Burgo mentioned the homeless encampments that have been seen under the Route 18 overpass and at memorial sites across the city, until officials come in and break up those encampments.

“So the reason why this, to me, was so important to bring up and discuss is at what point do we say to ourselves, if we’re unable to provide these individuals with necessary housing, at one point do we say, well you can’t sleep here and we have no housing for you, where do you go?” he said. “So I think this is worth the discussion.”

LISTEN: Shane Burgo with Barry Richard:

Burgo said he does endorse the idea of creating an encampment site.

“Of course no one wants to have ‘tent cities,’ no one wants to live outside, no one wants people to be congregating and living in tents, but at what point do we not provide somewhere a safe location where we can provide wraparound services and resources to these individuals and make sure they’re safe and protected, and they’re not somewhere like on a highway on Route 18 and other locations where they can harm others or be harmed themselves?” he said.

Burgo said what is happening now is that with multiple “rogue encampments” popping up in other places, it’s harder to provide services for the individuals within them.

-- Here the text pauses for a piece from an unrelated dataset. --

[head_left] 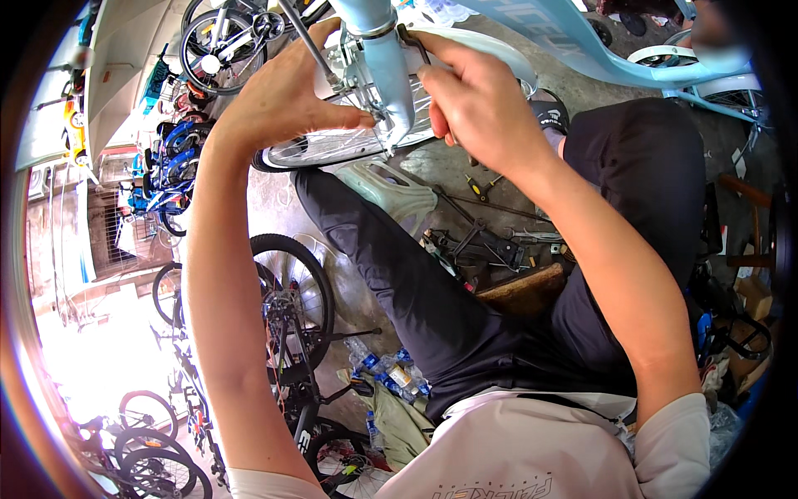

“I think it’s better if we have an encampment that we control, that we facilitate,” he said. “If we can have a location that we monitor, and have for example health people there to monitor, if we have public safety officials there to monitor, right now we have encampments set up that we aren't able to monitor.”

Burgo said that one location that has been proposed, although “not guaranteed,” is an open field on Shawmut Avenue close to the airport, although he said he’s not yet sure if that proposed spot is owned by the City of New Bedford or not.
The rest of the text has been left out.